But it isn't an ideal world, so I prefer to use "Bare Metal" for everything to avoid those weird app incompatibilities, bugs, & issues.

Current software is buggy enough, I don't need the VM to cause more issues on top of that.
It helps that I'm getting paid to get VMs and containers work and came to VMware in 1999 after a bit of VM370 envy.

The other motivator is that it's so extremely easy to just spin up a couple of VMs and then make them jump through hoops, and then try this and that if they keep falling flat on their faces.

Rebuilding a physical machine after a software installation has gone wrong can just be hours intead of seconds of reverting to the last snapshot, especially on big machines that take minutes to just reboot.

There is charm in little boxes, but increasingly I find there is charm in little boxes that can run a couple of VMs without breaking a sweat: there is a ton of capabilities in an Alder/Raptor-Lake or Ryzen 5800U/H based NUC today with NVMe storage: it's quite simply the equivalent of what big vSphere hosts used to have 15 years ago.

Actually, the VM abstractions make it a lot easier to setup most types of systems, unless you're tied to some odd piece of hardware say for industrial control.
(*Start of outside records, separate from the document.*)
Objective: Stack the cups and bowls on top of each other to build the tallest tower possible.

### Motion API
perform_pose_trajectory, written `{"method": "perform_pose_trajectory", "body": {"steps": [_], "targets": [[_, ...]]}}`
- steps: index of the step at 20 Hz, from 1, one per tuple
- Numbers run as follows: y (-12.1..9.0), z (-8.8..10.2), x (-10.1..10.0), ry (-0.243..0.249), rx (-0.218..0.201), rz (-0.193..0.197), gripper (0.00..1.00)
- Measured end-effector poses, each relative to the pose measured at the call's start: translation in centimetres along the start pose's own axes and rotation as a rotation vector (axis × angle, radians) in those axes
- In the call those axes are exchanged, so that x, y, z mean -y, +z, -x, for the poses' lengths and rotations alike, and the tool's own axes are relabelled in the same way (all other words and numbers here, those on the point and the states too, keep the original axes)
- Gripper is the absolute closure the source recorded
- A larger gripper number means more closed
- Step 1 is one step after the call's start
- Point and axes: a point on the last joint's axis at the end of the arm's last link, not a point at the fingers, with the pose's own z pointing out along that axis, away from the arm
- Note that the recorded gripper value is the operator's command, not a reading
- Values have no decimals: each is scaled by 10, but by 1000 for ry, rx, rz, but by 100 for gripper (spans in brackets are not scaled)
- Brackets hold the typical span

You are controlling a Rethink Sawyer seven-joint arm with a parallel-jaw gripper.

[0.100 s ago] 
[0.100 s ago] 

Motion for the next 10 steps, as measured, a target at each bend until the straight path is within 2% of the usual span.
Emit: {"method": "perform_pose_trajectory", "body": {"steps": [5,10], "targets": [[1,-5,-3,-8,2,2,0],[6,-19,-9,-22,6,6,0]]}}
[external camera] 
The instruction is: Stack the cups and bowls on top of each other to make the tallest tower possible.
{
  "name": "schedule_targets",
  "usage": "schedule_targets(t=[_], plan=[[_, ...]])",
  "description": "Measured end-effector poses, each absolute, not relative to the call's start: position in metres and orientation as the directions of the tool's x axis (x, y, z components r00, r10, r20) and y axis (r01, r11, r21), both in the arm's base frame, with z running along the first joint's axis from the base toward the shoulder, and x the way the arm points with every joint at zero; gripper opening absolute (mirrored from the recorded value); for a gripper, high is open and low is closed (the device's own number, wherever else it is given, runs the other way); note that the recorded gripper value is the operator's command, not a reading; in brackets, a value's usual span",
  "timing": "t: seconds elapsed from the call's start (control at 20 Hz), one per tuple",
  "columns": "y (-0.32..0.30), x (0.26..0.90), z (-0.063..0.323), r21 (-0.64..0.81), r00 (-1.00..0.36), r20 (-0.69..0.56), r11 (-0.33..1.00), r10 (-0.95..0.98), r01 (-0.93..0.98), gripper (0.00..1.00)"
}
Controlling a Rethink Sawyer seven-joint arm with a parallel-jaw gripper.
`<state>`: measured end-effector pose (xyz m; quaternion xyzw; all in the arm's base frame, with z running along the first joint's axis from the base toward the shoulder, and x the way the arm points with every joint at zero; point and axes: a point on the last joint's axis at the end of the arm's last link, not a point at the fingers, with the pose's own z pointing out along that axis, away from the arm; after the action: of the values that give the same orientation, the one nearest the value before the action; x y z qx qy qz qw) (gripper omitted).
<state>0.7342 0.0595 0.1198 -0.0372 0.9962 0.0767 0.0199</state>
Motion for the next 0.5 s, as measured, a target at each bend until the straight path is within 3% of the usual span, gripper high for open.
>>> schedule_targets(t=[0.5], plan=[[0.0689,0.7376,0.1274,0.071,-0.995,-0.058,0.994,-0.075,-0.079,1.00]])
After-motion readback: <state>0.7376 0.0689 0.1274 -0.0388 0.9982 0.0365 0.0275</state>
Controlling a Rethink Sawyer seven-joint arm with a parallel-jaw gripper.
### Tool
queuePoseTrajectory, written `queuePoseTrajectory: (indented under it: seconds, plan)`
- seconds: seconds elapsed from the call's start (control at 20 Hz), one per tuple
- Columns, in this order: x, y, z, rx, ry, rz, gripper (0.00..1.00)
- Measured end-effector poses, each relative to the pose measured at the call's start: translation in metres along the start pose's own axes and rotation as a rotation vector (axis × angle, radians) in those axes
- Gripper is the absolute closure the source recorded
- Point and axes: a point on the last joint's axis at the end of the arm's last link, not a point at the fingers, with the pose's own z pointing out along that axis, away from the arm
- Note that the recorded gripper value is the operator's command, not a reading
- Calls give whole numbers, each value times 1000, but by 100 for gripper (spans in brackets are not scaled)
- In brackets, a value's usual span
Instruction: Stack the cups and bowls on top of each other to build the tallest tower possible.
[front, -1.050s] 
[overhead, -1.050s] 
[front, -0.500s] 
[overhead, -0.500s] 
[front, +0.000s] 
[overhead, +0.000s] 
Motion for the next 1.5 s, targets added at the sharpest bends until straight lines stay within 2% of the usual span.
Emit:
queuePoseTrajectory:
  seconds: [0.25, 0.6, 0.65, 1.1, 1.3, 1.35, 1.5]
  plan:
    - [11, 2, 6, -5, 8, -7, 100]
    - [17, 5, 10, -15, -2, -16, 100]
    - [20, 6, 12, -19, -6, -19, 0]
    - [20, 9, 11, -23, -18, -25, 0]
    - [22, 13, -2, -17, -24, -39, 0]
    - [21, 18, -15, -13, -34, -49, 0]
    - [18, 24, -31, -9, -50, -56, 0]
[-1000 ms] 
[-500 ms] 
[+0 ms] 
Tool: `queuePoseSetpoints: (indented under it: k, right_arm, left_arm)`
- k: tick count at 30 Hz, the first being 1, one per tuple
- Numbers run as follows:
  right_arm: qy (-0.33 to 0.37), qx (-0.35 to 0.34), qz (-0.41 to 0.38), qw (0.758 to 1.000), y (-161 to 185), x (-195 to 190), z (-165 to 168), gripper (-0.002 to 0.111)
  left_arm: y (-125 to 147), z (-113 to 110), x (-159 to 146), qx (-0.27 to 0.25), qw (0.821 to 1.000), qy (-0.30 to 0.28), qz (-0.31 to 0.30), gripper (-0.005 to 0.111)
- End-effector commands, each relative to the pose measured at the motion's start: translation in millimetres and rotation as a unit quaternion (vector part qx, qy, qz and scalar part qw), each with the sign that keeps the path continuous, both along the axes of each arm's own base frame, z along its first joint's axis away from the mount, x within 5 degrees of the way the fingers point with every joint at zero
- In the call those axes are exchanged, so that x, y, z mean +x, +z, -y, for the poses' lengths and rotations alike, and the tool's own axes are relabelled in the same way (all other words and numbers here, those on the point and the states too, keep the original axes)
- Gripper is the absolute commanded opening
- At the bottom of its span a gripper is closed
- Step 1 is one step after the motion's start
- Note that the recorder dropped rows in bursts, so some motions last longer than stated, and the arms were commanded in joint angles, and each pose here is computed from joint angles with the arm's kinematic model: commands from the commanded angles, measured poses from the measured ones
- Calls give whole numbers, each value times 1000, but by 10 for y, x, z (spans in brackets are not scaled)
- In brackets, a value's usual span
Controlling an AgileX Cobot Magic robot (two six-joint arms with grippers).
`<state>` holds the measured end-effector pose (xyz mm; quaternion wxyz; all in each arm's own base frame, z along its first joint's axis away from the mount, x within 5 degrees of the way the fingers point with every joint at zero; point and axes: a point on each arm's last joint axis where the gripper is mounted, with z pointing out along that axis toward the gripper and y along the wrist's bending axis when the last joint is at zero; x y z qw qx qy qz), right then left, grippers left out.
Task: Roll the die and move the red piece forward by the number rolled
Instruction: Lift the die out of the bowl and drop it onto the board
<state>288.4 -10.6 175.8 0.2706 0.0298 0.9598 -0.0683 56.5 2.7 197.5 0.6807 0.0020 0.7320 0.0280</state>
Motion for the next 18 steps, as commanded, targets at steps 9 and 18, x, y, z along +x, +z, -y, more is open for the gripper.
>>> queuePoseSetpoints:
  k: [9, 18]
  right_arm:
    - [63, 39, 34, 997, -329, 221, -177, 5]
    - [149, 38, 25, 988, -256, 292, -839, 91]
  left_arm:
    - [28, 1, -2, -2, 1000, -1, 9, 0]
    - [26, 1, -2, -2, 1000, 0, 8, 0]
And then it makes them nicely mobile, even switching between AMD and Intel isn't an issue most of the time, unless you're trying to do live-migrations.

Even performance is rarely an issue, network and storage are either ok or you can do pass-through (that takes a bit of skill, but not more than learning about a new piece of hardware). Even GPUs have become easy, unless you're trying to game on them. For the CUDA stuff I'm doing, it's become a matter of ticking options.

VMs were invented in 1967 to solve 360/370 backward compatibility issues and to transport ancient software without changes onto newer hardware. They still perform that function just as credibly as the consolidation in my experience and I'm very glad Diane Green and Mendel Rosenblum found a way around Intel's VM boykott and used the 486SL's system management mode and some emulation tricks to bring true virtual machines to x86! I wasn't happy to own the better VAX in an 80386 because that was still a "mini", I wanted a mainframe and they delivered.

Of course Intel immediately retaliated and invalidated the majority of their patent portfolio by offereing VM hardware support and sponsoring Xen, but that's just because Intel is Intel.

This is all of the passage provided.